■ **INSTRUCTIONS FOR THE TASK**:
The records that follow are to be transcribed in full, without their images.

■ **DATA TO USE**:
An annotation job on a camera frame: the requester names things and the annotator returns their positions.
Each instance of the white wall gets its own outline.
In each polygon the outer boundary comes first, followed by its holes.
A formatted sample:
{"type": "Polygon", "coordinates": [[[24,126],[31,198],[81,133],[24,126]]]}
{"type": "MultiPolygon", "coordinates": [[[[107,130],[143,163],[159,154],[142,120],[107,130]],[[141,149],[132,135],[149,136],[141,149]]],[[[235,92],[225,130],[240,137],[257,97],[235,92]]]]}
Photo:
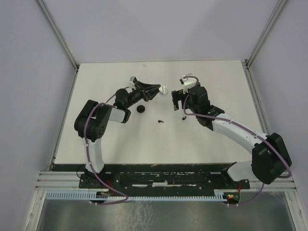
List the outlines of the white wall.
{"type": "Polygon", "coordinates": [[[277,0],[45,0],[78,63],[247,59],[277,0]]]}
{"type": "Polygon", "coordinates": [[[0,7],[0,230],[22,230],[74,70],[33,0],[0,7]]]}
{"type": "Polygon", "coordinates": [[[308,212],[308,1],[292,0],[253,65],[272,131],[285,140],[308,212]]]}

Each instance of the purple cable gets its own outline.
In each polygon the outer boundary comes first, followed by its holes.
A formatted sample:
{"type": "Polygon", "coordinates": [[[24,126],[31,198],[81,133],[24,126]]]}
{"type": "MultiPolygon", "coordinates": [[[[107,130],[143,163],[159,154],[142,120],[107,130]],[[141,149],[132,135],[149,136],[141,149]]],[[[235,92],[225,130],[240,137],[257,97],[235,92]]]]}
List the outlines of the purple cable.
{"type": "Polygon", "coordinates": [[[86,124],[85,124],[85,128],[84,128],[84,130],[83,130],[83,136],[84,136],[84,139],[85,139],[85,141],[86,141],[87,160],[88,160],[88,162],[89,162],[89,166],[90,166],[90,168],[91,168],[91,170],[92,170],[94,176],[95,176],[96,179],[97,179],[102,185],[104,185],[106,188],[108,188],[108,189],[110,189],[110,190],[112,190],[112,191],[114,191],[114,192],[116,192],[116,193],[118,193],[118,194],[120,194],[120,195],[122,195],[122,196],[125,197],[125,199],[122,199],[122,200],[106,202],[106,203],[99,204],[99,205],[113,205],[113,204],[118,204],[118,203],[124,202],[124,201],[126,201],[126,200],[128,199],[128,196],[127,196],[125,193],[122,193],[122,192],[120,192],[120,191],[114,189],[113,187],[110,187],[108,184],[106,184],[104,181],[102,181],[101,178],[97,175],[95,169],[93,168],[93,165],[92,165],[92,163],[91,163],[91,160],[90,160],[90,153],[89,153],[89,146],[88,146],[89,142],[88,142],[87,134],[86,134],[86,133],[87,133],[87,127],[88,127],[89,121],[90,121],[91,116],[93,115],[94,111],[95,111],[99,106],[101,106],[101,105],[107,105],[107,103],[108,103],[113,97],[115,97],[115,95],[116,95],[116,94],[114,94],[113,96],[111,96],[105,103],[99,103],[98,105],[96,105],[95,107],[93,107],[92,111],[90,112],[90,114],[89,114],[89,116],[88,116],[88,118],[87,118],[87,121],[86,121],[86,124]]]}
{"type": "MultiPolygon", "coordinates": [[[[197,84],[199,83],[199,79],[198,79],[197,77],[195,77],[195,76],[185,76],[185,77],[183,77],[183,78],[194,78],[194,79],[196,79],[196,80],[197,80],[196,86],[197,86],[197,84]]],[[[243,126],[243,125],[241,125],[241,124],[239,124],[239,123],[237,123],[237,122],[231,121],[230,119],[220,118],[220,117],[215,117],[215,116],[210,116],[210,115],[208,116],[208,115],[196,114],[196,113],[187,113],[187,112],[186,112],[186,102],[187,102],[187,100],[188,100],[188,97],[189,97],[189,95],[187,95],[187,97],[185,98],[184,104],[183,104],[183,110],[184,110],[184,114],[185,114],[185,115],[187,115],[187,116],[189,116],[189,115],[190,115],[190,116],[198,116],[198,117],[204,117],[204,118],[209,118],[209,119],[218,119],[218,120],[226,121],[226,122],[228,122],[228,123],[232,123],[232,124],[238,126],[239,128],[241,128],[241,129],[247,131],[248,133],[250,133],[250,134],[252,134],[253,136],[257,137],[259,140],[263,141],[263,142],[264,142],[264,143],[265,143],[265,144],[277,155],[277,157],[281,160],[281,162],[283,163],[283,165],[286,167],[286,169],[287,169],[287,171],[288,171],[289,174],[288,174],[287,176],[280,176],[279,178],[289,178],[289,177],[292,176],[290,167],[288,166],[288,164],[286,163],[286,161],[283,159],[283,157],[279,154],[279,152],[278,152],[269,142],[267,142],[264,138],[258,136],[258,135],[257,135],[255,132],[253,132],[252,130],[246,128],[245,126],[243,126]]],[[[245,204],[248,204],[248,203],[250,203],[250,202],[252,202],[252,201],[258,199],[259,196],[260,196],[261,193],[262,193],[263,188],[264,188],[264,183],[262,184],[262,186],[261,186],[261,188],[260,188],[260,191],[259,191],[252,199],[250,199],[250,200],[248,200],[248,201],[245,201],[245,202],[243,202],[243,203],[240,203],[240,205],[245,205],[245,204]]]]}

■ **PROBLEM SOLUTION**:
An annotation job on a camera frame: the requester names things and the annotator returns their positions.
Each instance of the white wall gets its own outline.
In each polygon the outer boundary comes first, followed by its holes.
A formatted sample:
{"type": "Polygon", "coordinates": [[[24,126],[31,198],[81,133],[24,126]]]}
{"type": "MultiPolygon", "coordinates": [[[[107,130],[143,163],[159,154],[142,120],[107,130]],[[141,149],[132,135],[149,136],[141,149]]],[[[235,92],[225,130],[240,137],[257,97],[235,92]]]]}
Photo:
List the outlines of the white wall.
{"type": "Polygon", "coordinates": [[[277,0],[45,0],[78,63],[247,59],[277,0]]]}
{"type": "Polygon", "coordinates": [[[0,7],[0,230],[22,230],[74,70],[33,0],[0,7]]]}
{"type": "Polygon", "coordinates": [[[308,212],[308,1],[292,0],[253,65],[272,131],[285,140],[308,212]]]}

Each instance of the purple cable gets its own outline.
In each polygon the outer boundary comes first, followed by its holes.
A formatted sample:
{"type": "Polygon", "coordinates": [[[24,126],[31,198],[81,133],[24,126]]]}
{"type": "MultiPolygon", "coordinates": [[[[107,130],[143,163],[159,154],[142,120],[107,130]],[[141,149],[132,135],[149,136],[141,149]]],[[[235,92],[225,130],[240,137],[257,97],[235,92]]]]}
List the outlines of the purple cable.
{"type": "Polygon", "coordinates": [[[86,124],[85,124],[85,128],[84,128],[84,130],[83,130],[83,136],[84,136],[84,139],[85,139],[85,141],[86,141],[87,160],[88,160],[88,162],[89,162],[89,166],[90,166],[90,168],[91,168],[91,170],[92,170],[94,176],[95,176],[96,179],[97,179],[102,185],[104,185],[106,188],[108,188],[108,189],[110,189],[110,190],[112,190],[112,191],[114,191],[114,192],[116,192],[116,193],[118,193],[118,194],[120,194],[120,195],[122,195],[122,196],[125,197],[125,199],[122,199],[122,200],[106,202],[106,203],[99,204],[99,205],[113,205],[113,204],[118,204],[118,203],[124,202],[124,201],[126,201],[126,200],[128,199],[128,196],[127,196],[125,193],[122,193],[122,192],[120,192],[120,191],[114,189],[113,187],[110,187],[108,184],[106,184],[104,181],[102,181],[101,178],[97,175],[95,169],[93,168],[93,165],[92,165],[92,163],[91,163],[91,160],[90,160],[90,153],[89,153],[89,146],[88,146],[89,142],[88,142],[87,134],[86,134],[86,133],[87,133],[87,127],[88,127],[89,121],[90,121],[91,116],[93,115],[94,111],[95,111],[99,106],[101,106],[101,105],[107,105],[107,103],[108,103],[113,97],[115,97],[115,95],[116,95],[116,94],[114,94],[113,96],[111,96],[105,103],[99,103],[98,105],[96,105],[95,107],[93,107],[92,111],[90,112],[90,114],[89,114],[89,116],[88,116],[88,118],[87,118],[87,121],[86,121],[86,124]]]}
{"type": "MultiPolygon", "coordinates": [[[[197,84],[199,83],[199,79],[198,79],[197,77],[195,77],[195,76],[185,76],[185,77],[183,77],[183,78],[194,78],[194,79],[196,79],[196,80],[197,80],[196,86],[197,86],[197,84]]],[[[243,126],[243,125],[241,125],[241,124],[239,124],[239,123],[237,123],[237,122],[231,121],[230,119],[220,118],[220,117],[215,117],[215,116],[210,116],[210,115],[208,116],[208,115],[196,114],[196,113],[187,113],[187,112],[186,112],[186,102],[187,102],[187,100],[188,100],[188,97],[189,97],[189,95],[187,95],[187,97],[185,98],[184,104],[183,104],[183,110],[184,110],[184,114],[185,114],[185,115],[187,115],[187,116],[189,116],[189,115],[190,115],[190,116],[198,116],[198,117],[204,117],[204,118],[209,118],[209,119],[218,119],[218,120],[226,121],[226,122],[228,122],[228,123],[232,123],[232,124],[238,126],[239,128],[241,128],[241,129],[247,131],[248,133],[250,133],[250,134],[252,134],[253,136],[257,137],[259,140],[263,141],[263,142],[264,142],[264,143],[265,143],[265,144],[277,155],[277,157],[281,160],[281,162],[283,163],[283,165],[286,167],[286,169],[287,169],[287,171],[288,171],[289,174],[288,174],[287,176],[280,176],[279,178],[289,178],[289,177],[292,176],[290,167],[288,166],[288,164],[286,163],[286,161],[283,159],[283,157],[279,154],[279,152],[278,152],[269,142],[267,142],[264,138],[258,136],[258,135],[257,135],[255,132],[253,132],[252,130],[246,128],[245,126],[243,126]]],[[[245,204],[248,204],[248,203],[250,203],[250,202],[252,202],[252,201],[258,199],[259,196],[260,196],[261,193],[262,193],[263,188],[264,188],[264,183],[262,184],[262,186],[261,186],[261,188],[260,188],[260,191],[259,191],[252,199],[250,199],[250,200],[248,200],[248,201],[245,201],[245,202],[243,202],[243,203],[240,203],[240,205],[245,205],[245,204]]]]}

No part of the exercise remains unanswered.